How does the story go? Human man walks into a strange home. Human man gets into trouble with the owner of said home, a monstrous creature with claws, fangs, and fur covering his entire body. Monster makes a deal, bartering the human man’s freedom in exchange for his beautiful human daughter. Human girl, though she is not happy about it, agrees. However after living with said monster, human girl begins to “look” beyond said monster’s appearance and falls for his inner qualities. Human girl’s love for the monster transforms him into a respectable-looking human man. Human girl and monster-turned-man live happily ever after.
Written by French novelist Gabrielle-Suzanne Barbot de Villeneuve, La Belle et la Bête, or Beauty and the Beast tells the story of a beautiful maiden who becomes engaged to a monster as the result of her father’s debts. While the original French fairy tale may have been written in the 18th century, stories of the paranormal romance, often between a human woman and a supernatural male partner, happen to be tales as old as time.
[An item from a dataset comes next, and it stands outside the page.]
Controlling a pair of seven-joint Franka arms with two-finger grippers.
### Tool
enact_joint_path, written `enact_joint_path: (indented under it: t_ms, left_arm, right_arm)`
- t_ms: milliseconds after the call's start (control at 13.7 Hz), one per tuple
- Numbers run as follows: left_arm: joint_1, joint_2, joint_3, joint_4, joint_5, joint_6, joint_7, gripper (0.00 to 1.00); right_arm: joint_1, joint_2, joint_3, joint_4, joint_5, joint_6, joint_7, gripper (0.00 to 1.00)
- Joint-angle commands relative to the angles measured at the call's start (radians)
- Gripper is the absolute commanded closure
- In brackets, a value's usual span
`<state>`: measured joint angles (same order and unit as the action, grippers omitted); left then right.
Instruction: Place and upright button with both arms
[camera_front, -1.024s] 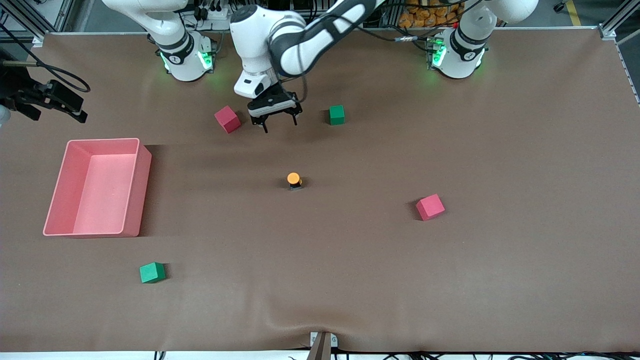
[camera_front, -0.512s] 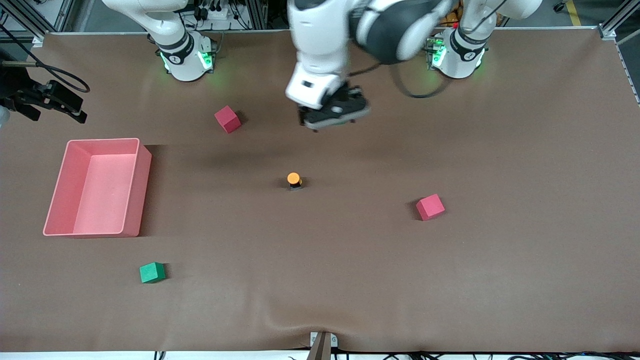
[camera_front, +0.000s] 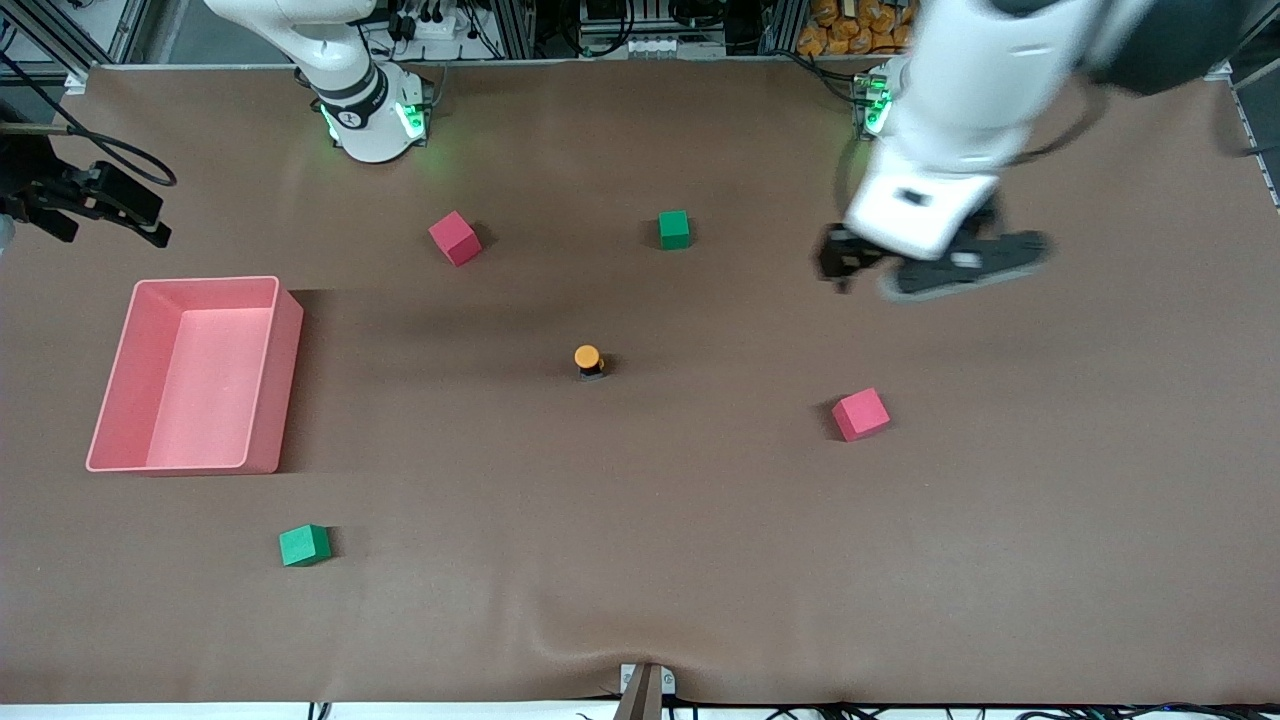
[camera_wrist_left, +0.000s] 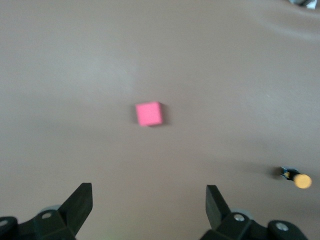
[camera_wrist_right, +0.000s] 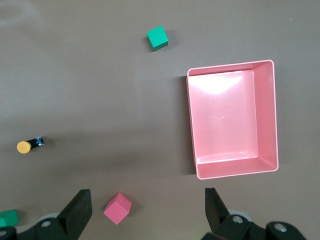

Around the world, tales of animal bridegrooms, or stories of human women betrothed or married to animal-esque figures, proliferate folklore. Examples of this include “The Snake Prince,” “East of the Sun and West of the Moon,” “Marya Morevna and Koschei the Deathless,” and more. Though monster husband stories have shifted, evolving as time has moved on, the trope has continually carried deeper messaging. Socio-political implications abound in every iteration of the monster-husband trope, especially those related to power and gender roles.
Many scholars theorize that women who were forced into arranged marriages to men they were not familiar with (for instance Gabrielle-Suzanne Barbot de Villeneuve’s La Belle et la Bête) often conceptualized their future husbands as ominous figures. In these circumstances, animal bridegroom stories may have offered a balm for these fearful brides-to-be, fictionalizing their very real fears and anxieties. As film critic and video essayist Lindsay Ellis commented, “Many an arranged marriage must have seemed like being tethered to a monster…and the telling of stories like ‘Beauty and the Beast’ may have furnished women with a socially acceptable channel for providing advice, comfort, and the consolation of imagination.”
As such, the monster husband trope in this era runs in tandem to more polarized customs of patriarchal control, in which female partners were sometimes considered hostages to the whelms of wealthy men.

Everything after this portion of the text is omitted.